Wadia thinks he has solved this problem by using nanocrystals. By manipulating pyrite at an atomic level, Wadia can increase the number of wavelengths his pyrite solar cell can capture while also eliminating the trace amounts of impure iron sulfide phases.
For now, however, Wadia and colleagues have prototyped another solar cell material, copper sulfide, that can only convert 1.6 percent of the light that hits them into electricity.
He hopes to include his pyrite into this architecture during later iterations.
Wadia isn't the only scientist looking at pyrite based photovoltaics. NLV Solar and Swedish car maker Koenigsegg recently built a solar-electric concept car known as the Quant, which used pyrite-based solar cells.

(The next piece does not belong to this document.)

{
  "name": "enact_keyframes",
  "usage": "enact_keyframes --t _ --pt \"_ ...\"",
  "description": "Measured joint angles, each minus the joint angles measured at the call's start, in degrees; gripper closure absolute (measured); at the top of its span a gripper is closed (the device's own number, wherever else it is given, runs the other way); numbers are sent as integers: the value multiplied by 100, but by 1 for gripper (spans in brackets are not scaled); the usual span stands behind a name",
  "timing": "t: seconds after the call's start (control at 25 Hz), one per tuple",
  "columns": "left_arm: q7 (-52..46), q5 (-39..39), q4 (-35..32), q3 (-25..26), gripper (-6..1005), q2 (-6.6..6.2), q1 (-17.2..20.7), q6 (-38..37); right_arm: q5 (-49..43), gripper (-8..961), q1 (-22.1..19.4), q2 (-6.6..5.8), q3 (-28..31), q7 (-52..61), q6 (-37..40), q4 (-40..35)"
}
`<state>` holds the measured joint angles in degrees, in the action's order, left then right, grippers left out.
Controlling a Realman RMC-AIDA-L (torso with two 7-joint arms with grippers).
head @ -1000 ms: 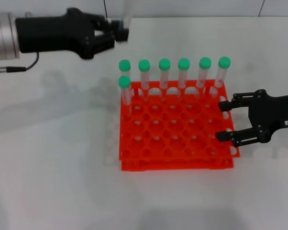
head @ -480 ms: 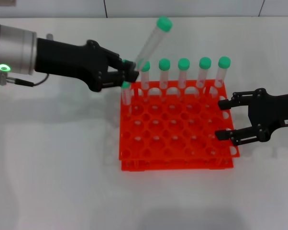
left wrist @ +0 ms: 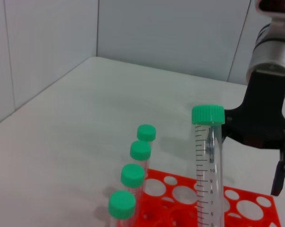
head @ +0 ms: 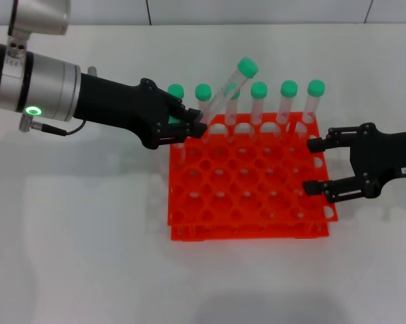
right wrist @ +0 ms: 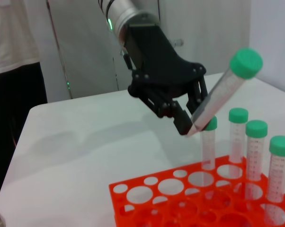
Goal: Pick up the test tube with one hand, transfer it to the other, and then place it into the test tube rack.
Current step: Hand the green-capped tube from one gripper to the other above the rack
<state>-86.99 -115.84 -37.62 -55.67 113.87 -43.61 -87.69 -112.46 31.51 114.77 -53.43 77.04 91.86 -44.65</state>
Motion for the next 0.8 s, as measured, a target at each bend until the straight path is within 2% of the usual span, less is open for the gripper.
enact_keyframes --t 0.4,0.6,0.8 --pt "39 6 5 1 809 57 -6 44 550 164 41 -72 431 445 197 15" --pt "146 11 4 31 809 90 -7 45 1098 165 4 12 445 544 182 239" --pt "248 13 9 58 810 119 -6 110 1826 166 36 47 393 198 154 904"
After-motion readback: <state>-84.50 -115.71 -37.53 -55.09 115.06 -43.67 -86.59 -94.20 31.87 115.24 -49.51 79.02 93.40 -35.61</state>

With multiple layers of solar cells, NLV boasted that their Pyradian photovoltaic cell can convert 50 percent of all the light that strikes them into electricity. Being a concept car, it is unlikely that it will be available for consumer purchase anytime soon.
Other scientists have also noticed pyrite's potential. "It's absorption coefficient is very high, and it requires very little material to absorb a lot sunlight," said Joseph Luther, a research scientist at the National Renewable Energy Laboratory in Colorado. "What might take 300 microns of silicon to absorb might only take 20 nanometers of pyrite."
Luther agrees that there are still problems that must be addressed before pyrite can truly rival silicon or ITO solar panels, but the idea of being able to reach so many people with potentially cheap and widely available solar power is very intriguing.
"If we could get solar power to the one billion people without electricity, that would be huge, even if its only enough power to light a single light bulb," said Wadia.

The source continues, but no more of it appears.